◆ Aim of the exercise ◆
Transcribe exactly the lines below that begin at the line with "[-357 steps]" and stop after the line with "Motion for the", leaving out every picture.

'''

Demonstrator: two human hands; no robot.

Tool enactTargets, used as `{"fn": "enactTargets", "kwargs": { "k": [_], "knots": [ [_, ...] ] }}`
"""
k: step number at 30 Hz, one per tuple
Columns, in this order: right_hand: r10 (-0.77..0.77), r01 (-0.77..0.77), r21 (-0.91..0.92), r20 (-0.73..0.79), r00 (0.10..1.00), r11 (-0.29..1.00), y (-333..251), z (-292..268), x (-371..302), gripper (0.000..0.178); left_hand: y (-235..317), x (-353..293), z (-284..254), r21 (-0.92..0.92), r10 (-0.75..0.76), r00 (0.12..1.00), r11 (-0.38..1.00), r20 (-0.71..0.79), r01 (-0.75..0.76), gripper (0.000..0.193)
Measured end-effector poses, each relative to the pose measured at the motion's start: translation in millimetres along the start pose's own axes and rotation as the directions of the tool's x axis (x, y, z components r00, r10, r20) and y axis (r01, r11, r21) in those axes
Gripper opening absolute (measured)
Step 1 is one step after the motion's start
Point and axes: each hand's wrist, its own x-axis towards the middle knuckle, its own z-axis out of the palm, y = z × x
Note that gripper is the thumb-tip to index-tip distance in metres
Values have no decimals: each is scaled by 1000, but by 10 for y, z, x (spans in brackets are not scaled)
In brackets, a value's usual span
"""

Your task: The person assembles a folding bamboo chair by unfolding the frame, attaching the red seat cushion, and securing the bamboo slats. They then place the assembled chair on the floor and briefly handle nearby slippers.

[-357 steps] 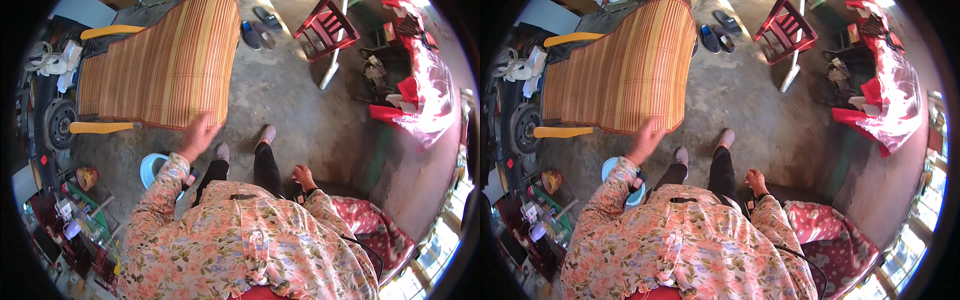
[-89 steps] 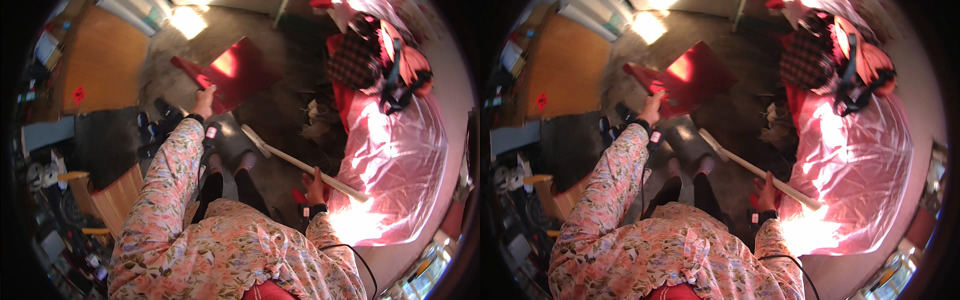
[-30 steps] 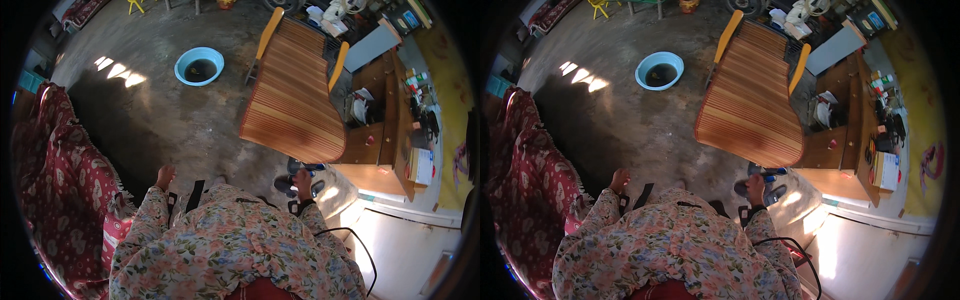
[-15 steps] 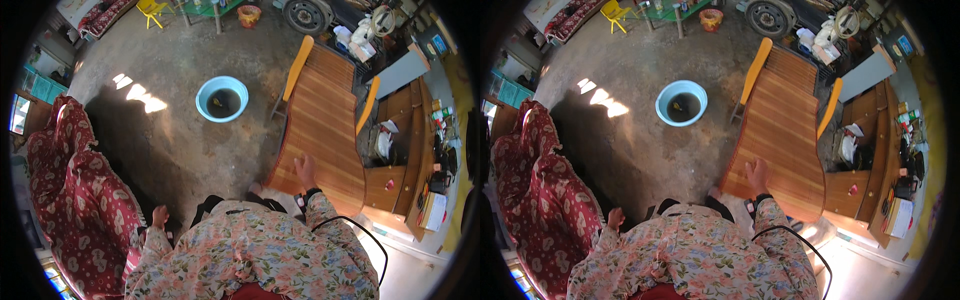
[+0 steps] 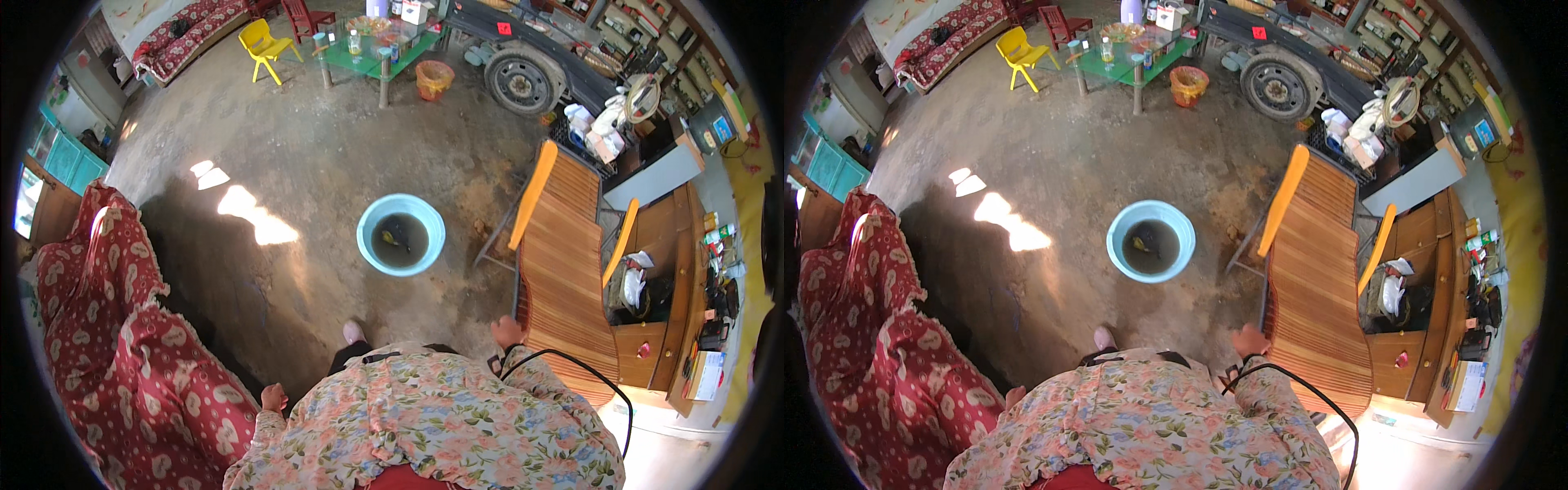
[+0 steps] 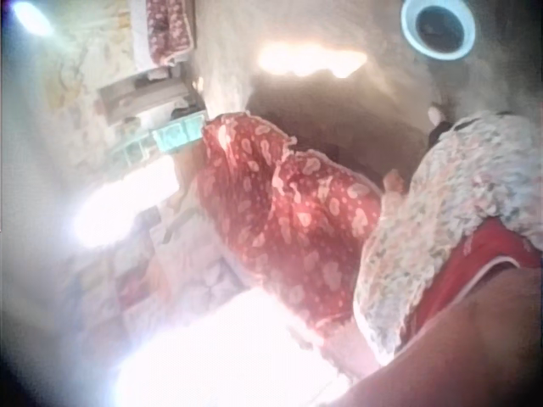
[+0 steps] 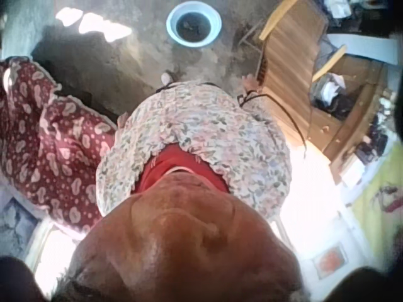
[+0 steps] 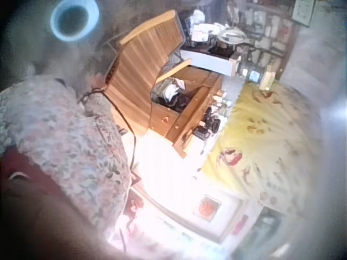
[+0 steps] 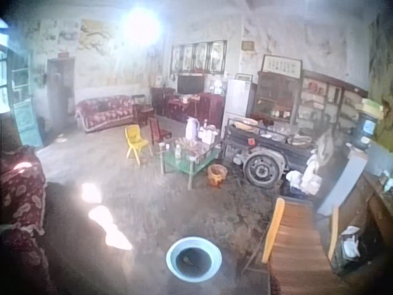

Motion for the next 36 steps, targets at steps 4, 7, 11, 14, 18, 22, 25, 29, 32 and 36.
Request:
{"fn": "enactTargets", "kwargs": {
  "k": [4, 7, 11, 14, 18, 22, 25, 29, 32, 36],
  "knots": [
    [-565, 583, -46, 193, 802, 811, -485, 532, 173, 21, 1378, 581, -165, -46, 269, 957, 963, 107, -266, 20],
    [-773, 800, -61, 219, 595, 598, -936, 837, 267, 16, 2525, 811, 58, -73, 416, 906, 909, 76, -411, 29],
    [-611, 552, 267, 420, 671, 790, -1600, 802, 705, 14, 3723, 1031, 547, -154, 508, 843, 861, 177, -485, 31],
    [-453, 317, 446, 238, 859, 837, -2229, 595, 1092, 17, 4238, 1251, 715, -59, 540, 801, 836, 260, -545, 26],
    [-629, 621, 122, 49, 776, 775, -3209, 281, 1691, 30, 4424, 1538, 255, 18, 368, 894, 923, 255, -385, 15],
    [-428, 193, 640, 234, 873, 744, -4097, -152, 2284, 29, 4322, 1796, -410, -54, 275, 956, 961, 104, -271, 20],
    [-370, 69, 777, 218, 903, 626, -4567, -470, 2644, 26, 4321, 1995, -703, -3, 102, 995, 995, 10, -102, 18],
    [-253, -35, 805, 227, 940, 592, -4916, -645, 3054, 28, 4776, 2560, -621, 127, -18, 999, 992, 38, 13, 17],
    [-241, 57, 697, 169, 956, 715, -4938, -672, 3187, 26, 5472, 3238, -425, 239, 6, 990, 970, 144, -41, 16],
    [-188, 78, 629, 110, 976, 773, -4966, -715, 3135, 29, 6941, 4237, 30, 252, 75, 938, 953, 338, -167, 14]
  ]
}}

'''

◆ Answer box ◆
[-357 steps] 
[-89 steps] 
[-30 steps] 
[-15 steps] 
[+0 steps] 
[+0 steps] 
[+0 steps] 
[+0 steps] 
[+0 steps] 

Motion for the next 36 steps, targets at steps 4, 7, 11, 14, 18, 22, 25, 29, 32 and 36.

Whatever the exercise asked has now been answered.